キーフレームを右クリックでスムースを選ぶとハンドルが現れます。
秀逸なのは、空間の移動をコントロールするのとは別にもう一つ小さいハンドルがあって、それを伸ばしたり縮めたりすると、イージングのコントロールが出来るのですね。 これもイイ!要らないキーフレームは同じく右クリックから「キーフレームの削除」を行います。
4.タイムライン解像度とフレームレートが自由に設定可能に
これはみんなが待っていた機能だと思います。これまで、最初の段階で決めたフレームレート以外ではタイムラインが作成できませんでした。これからは、新規タイムライン作成ダイアログで「Use Custom Setting」を選択後、FormatタブのTimelineFrame Rateで選ぶことが出来ます。
5.ソーステープ機能
ビンの中にまとめられているクリップを一本のテープと見立てて、早送りと巻き戻しの動きだけで全ての素材を見ることが出来、かつ、そこからタイムラインにインサートまたはオーバーライト出来るという便利機能。
今後発売されるEDIT用のサーフェスにジョグダイヤルが付くので、リニア編集の様にとにかく素早く素材を切り出すことが可能になるでしょう。
他にも数え切れない目玉機能があるわけですが、上記5つだけでも使い勝手の向上が見込めます。今後、若い世代がDaVinci Resolveで一通りのことを覚え、DaVinci Resolveネイティブが増えて行くと思います。
「16」とナンバリングを揃えることで、今後もDaVinci ResolveとFusionの発展は止まらず、ますます機能向上とインテグレートは進んでいくことでしょう。統合型アプリケーションとして、かつては一機一億円であったフィニッシュスイートに匹敵するアプリケーションになっていく気がしてなりません。

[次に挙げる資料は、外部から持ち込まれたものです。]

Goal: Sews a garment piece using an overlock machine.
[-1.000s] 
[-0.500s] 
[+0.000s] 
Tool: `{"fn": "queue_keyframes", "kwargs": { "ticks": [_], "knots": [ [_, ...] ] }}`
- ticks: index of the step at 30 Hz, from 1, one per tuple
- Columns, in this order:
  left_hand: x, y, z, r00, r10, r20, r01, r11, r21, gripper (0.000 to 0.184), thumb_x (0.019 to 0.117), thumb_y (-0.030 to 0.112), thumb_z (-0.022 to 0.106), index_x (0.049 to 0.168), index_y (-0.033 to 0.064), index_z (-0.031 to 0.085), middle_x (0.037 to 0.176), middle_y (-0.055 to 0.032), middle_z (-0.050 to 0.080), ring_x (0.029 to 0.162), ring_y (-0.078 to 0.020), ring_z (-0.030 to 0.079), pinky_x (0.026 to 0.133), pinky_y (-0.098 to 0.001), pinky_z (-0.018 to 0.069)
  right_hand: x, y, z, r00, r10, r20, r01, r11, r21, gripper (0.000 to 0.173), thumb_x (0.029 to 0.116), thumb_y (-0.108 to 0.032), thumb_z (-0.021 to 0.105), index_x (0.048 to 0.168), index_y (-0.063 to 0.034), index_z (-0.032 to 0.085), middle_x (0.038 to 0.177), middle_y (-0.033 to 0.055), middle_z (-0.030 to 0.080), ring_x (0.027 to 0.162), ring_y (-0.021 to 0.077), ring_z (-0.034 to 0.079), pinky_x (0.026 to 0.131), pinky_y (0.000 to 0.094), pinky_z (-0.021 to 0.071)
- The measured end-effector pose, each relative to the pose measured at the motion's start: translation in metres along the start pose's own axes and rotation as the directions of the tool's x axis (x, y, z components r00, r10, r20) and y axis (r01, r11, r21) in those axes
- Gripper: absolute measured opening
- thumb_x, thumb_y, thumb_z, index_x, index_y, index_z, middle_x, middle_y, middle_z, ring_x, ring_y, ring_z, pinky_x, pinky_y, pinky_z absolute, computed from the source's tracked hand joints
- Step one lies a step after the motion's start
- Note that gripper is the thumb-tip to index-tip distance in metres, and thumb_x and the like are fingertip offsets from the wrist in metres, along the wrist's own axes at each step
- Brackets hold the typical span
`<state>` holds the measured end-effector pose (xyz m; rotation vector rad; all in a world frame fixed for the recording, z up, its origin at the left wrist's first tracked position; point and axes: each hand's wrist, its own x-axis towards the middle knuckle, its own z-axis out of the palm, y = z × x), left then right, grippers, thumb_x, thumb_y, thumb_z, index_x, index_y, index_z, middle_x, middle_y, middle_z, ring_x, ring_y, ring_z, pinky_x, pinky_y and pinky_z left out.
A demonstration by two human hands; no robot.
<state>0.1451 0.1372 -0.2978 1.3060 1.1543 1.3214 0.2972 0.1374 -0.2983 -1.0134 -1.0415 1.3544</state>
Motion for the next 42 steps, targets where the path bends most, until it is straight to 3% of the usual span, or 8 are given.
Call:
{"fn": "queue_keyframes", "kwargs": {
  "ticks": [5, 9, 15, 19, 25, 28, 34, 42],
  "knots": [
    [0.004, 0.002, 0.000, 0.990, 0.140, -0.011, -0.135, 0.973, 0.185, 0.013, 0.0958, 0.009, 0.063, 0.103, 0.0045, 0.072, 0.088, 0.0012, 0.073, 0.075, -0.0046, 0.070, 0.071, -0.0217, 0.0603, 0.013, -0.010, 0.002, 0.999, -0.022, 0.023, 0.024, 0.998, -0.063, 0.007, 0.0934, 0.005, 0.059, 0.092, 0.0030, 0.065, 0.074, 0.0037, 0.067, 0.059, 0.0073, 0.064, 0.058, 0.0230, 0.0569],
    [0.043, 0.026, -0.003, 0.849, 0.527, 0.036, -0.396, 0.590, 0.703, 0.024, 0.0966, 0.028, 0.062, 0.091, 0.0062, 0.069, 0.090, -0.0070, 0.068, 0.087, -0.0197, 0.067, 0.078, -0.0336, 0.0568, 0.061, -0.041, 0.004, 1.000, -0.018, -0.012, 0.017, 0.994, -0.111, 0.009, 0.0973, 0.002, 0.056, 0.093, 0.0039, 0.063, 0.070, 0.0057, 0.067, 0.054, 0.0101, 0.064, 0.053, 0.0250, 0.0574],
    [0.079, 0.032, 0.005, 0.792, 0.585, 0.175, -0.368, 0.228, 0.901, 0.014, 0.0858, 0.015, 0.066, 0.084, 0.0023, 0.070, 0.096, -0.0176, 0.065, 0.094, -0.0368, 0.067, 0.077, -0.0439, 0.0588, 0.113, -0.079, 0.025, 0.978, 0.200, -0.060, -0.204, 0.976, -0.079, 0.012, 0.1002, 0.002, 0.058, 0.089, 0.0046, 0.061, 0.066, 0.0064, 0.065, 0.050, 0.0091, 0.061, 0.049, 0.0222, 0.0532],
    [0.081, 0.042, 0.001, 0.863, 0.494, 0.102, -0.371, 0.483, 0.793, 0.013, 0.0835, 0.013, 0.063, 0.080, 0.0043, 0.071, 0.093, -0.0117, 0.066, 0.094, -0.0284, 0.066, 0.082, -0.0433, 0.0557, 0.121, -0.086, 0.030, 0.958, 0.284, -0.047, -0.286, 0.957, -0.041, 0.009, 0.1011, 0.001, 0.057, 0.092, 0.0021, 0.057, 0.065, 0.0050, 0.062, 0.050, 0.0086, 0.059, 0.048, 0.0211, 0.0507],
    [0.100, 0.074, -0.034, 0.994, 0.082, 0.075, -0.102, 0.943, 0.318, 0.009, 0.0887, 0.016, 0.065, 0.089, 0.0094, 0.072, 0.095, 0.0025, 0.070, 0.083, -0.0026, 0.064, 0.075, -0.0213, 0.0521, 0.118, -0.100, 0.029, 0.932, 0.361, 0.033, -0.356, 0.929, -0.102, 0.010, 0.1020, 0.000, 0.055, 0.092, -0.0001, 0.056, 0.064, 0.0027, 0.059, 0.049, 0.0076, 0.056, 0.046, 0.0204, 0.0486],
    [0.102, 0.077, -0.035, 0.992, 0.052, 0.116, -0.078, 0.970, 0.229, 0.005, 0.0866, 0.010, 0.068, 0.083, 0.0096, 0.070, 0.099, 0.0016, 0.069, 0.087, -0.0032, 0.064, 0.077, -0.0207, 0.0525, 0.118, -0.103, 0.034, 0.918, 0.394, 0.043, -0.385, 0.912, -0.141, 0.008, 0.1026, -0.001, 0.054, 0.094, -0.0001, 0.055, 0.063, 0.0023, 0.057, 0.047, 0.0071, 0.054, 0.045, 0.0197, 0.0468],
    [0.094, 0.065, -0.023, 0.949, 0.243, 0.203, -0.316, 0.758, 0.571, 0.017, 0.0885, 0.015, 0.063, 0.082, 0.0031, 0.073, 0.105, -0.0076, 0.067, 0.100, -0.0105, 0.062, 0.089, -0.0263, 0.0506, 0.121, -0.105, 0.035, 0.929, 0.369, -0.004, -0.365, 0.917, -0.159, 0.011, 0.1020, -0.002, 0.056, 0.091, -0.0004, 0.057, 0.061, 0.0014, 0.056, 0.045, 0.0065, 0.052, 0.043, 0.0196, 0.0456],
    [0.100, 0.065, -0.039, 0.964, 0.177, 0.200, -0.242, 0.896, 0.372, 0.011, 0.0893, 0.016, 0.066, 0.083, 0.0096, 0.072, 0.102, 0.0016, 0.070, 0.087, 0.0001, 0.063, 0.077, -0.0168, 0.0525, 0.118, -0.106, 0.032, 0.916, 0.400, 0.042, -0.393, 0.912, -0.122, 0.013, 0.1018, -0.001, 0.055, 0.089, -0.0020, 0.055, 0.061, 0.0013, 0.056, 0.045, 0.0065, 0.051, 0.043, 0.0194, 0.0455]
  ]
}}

Blackmagic Design社のグラント・ペティー社長は、これまで映像機材は、特別な人しか触れない高価な機材だったおかげでクリエイターが機材を活用できず、技術者が主導していた訳ですが、安価で高性能な機材を提供することで、クリエイターを解放したい、という趣旨のことを話していたと言います。
筆者は、以前から優れていて、かつコストパフォーマンスの高い機材をメインに紹介し「創造力を加速させ、解放してくれるもの」と定義してきました。まさにBlackmagic Design製品はそのものです。

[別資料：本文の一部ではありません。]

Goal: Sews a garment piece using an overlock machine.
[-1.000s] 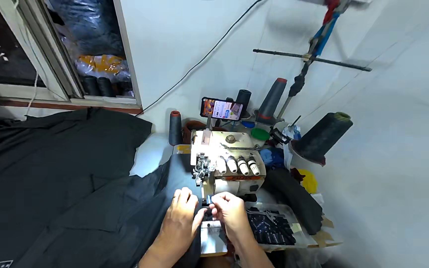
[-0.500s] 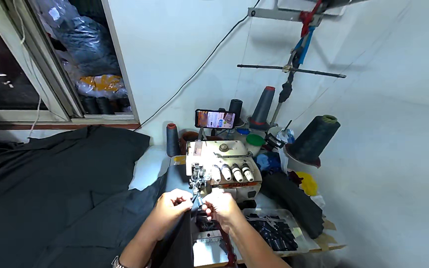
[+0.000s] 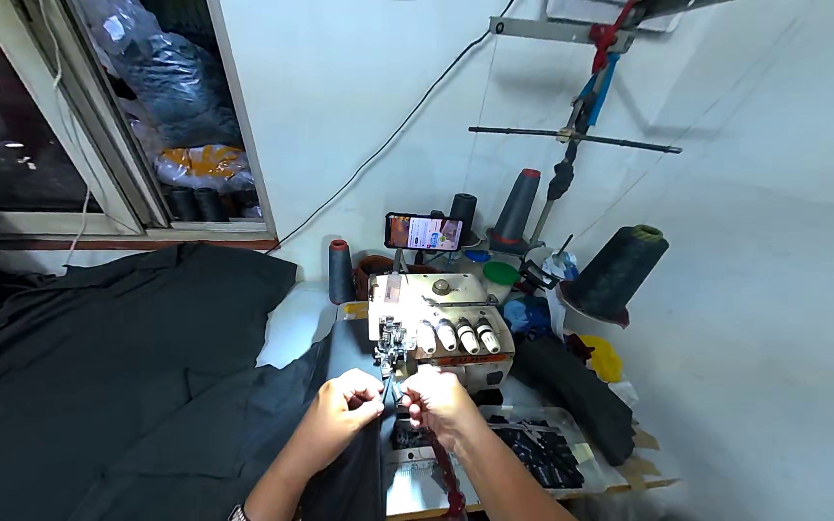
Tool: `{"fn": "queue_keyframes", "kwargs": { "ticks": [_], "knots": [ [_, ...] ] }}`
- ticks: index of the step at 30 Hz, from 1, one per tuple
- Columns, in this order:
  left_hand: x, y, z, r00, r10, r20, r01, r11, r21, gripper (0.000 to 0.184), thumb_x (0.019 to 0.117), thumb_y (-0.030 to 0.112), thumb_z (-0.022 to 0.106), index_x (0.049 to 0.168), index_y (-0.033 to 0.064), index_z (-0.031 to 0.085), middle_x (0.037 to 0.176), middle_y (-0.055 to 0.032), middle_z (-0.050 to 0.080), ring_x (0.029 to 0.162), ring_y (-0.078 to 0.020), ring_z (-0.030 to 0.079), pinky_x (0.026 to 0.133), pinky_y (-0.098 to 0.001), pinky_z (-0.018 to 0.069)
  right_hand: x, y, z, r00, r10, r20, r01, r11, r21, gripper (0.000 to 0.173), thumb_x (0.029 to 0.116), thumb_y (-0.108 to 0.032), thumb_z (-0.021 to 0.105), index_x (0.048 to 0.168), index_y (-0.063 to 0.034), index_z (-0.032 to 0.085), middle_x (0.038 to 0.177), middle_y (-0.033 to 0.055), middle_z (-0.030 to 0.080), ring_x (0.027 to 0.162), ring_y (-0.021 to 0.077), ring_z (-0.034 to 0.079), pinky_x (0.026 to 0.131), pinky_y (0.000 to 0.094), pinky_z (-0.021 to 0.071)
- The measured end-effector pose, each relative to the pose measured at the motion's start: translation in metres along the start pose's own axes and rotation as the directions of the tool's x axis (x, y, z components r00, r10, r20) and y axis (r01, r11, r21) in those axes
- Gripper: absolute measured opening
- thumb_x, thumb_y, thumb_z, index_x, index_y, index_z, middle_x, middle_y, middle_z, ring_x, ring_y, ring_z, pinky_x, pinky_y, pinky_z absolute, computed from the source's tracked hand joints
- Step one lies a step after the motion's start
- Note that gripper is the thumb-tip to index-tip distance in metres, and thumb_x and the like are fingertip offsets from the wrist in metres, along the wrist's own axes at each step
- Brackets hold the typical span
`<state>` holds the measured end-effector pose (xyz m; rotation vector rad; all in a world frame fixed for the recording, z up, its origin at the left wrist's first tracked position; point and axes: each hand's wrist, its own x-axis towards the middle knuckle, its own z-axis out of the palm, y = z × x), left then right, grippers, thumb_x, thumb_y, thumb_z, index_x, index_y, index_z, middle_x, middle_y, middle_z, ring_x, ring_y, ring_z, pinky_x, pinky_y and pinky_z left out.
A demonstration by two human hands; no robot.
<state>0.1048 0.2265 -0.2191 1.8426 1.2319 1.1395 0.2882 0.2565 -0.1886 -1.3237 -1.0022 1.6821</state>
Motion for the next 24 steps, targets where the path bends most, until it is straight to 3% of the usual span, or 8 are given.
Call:
{"fn": "queue_keyframes", "kwargs": {
  "ticks": [4, 9, 15, 18, 20, 24],
  "knots": [
    [-0.001, -0.001, 0.005, 0.999, 0.024, -0.037, -0.025, 1.000, -0.011, 0.012, 0.0878, 0.017, 0.068, 0.079, 0.0099, 0.071, 0.101, 0.0014, 0.068, 0.087, 0.0000, 0.062, 0.075, -0.0161, 0.0513, 0.003, 0.006, 0.005, 1.000, -0.027, 0.012, 0.028, 0.995, -0.098, 0.013, 0.1016, -0.002, 0.056, 0.089, -0.0007, 0.056, 0.061, 0.0010, 0.056, 0.045, 0.0060, 0.051, 0.044, 0.0191, 0.0451],
    [0.002, 0.006, -0.004, 0.993, -0.114, -0.021, 0.102, 0.944, -0.313, 0.007, 0.0871, 0.006, 0.068, 0.081, 0.0078, 0.071, 0.102, -0.0022, 0.070, 0.091, -0.0078, 0.065, 0.081, -0.0241, 0.0542, 0.002, 0.009, 0.007, 0.997, -0.070, -0.008, 0.068, 0.982, -0.174, 0.015, 0.1006, -0.002, 0.058, 0.086, 0.0005, 0.058, 0.061, 0.0016, 0.056, 0.045, 0.0065, 0.051, 0.044, 0.0200, 0.0449],
    [0.002, 0.007, 0.002, 0.996, -0.086, -0.015, 0.078, 0.960, -0.269, 0.008, 0.0845, 0.006, 0.071, 0.077, 0.0087, 0.069, 0.102, -0.0014, 0.068, 0.086, -0.0047, 0.064, 0.075, -0.0198, 0.0540, 0.006, 0.002, 0.013, 0.998, -0.039, -0.046, 0.031, 0.984, -0.178, 0.015, 0.1015, -0.004, 0.058, 0.087, 0.0003, 0.058, 0.060, 0.0007, 0.054, 0.045, 0.0054, 0.049, 0.043, 0.0189, 0.0425],
    [0.003, 0.008, 0.004, 0.996, -0.086, -0.024, 0.077, 0.963, -0.257, 0.010, 0.0839, 0.006, 0.071, 0.075, 0.0096, 0.069, 0.101, -0.0011, 0.068, 0.085, -0.0043, 0.064, 0.074, -0.0193, 0.0532, 0.015, 0.005, 0.019, 0.994, -0.046, -0.096, 0.027, 0.982, -0.188, 0.022, 0.1006, -0.007, 0.060, 0.080, -0.0017, 0.059, 0.059, 0.0000, 0.051, 0.044, 0.0054, 0.045, 0.042, 0.0194, 0.0392],
    [0.003, 0.007, 0.003, 0.995, -0.101, -0.020, 0.091, 0.957, -0.276, 0.011, 0.0844, 0.006, 0.071, 0.074, 0.0099, 0.069, 0.101, -0.0011, 0.068, 0.088, -0.0057, 0.064, 0.076, -0.0210, 0.0535, 0.018, 0.008, 0.023, 0.989, -0.070, -0.131, 0.042, 0.978, -0.203, 0.023, 0.0991, -0.007, 0.061, 0.076, -0.0026, 0.058, 0.059, 0.0007, 0.048, 0.044, 0.0068, 0.043, 0.043, 0.0208, 0.0386],
    [0.003, 0.016, -0.004, 0.982, -0.188, 0.015, 0.180, 0.907, -0.380, 0.012, 0.0893, -0.001, 0.065, 0.081, 0.0063, 0.070, 0.098, -0.0027, 0.069, 0.092, -0.0089, 0.064, 0.082, -0.0256, 0.0534, 0.017, 0.011, 0.025, 0.983, -0.085, -0.165, 0.051, 0.978, -0.203, 0.020, 0.0991, -0.008, 0.063, 0.081, -0.0009, 0.058, 0.066, 0.0042, 0.049, 0.047, 0.0095, 0.045, 0.044, 0.0231, 0.0414]
  ]
}}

10年前、Blackmagic Design社が安価なVIDEO I/O製品のメーカーであった頃から、DaVinci Resolveの吸収、BMPCCの発売、その先見性とワンストップで製品を揃えていく姿勢、ユーザーと企業のWinWinの関係性の明確な提示に心躍らせてきました。
今後ますます面白くなって行くであろうBMDワールドに益々注目したいと思います。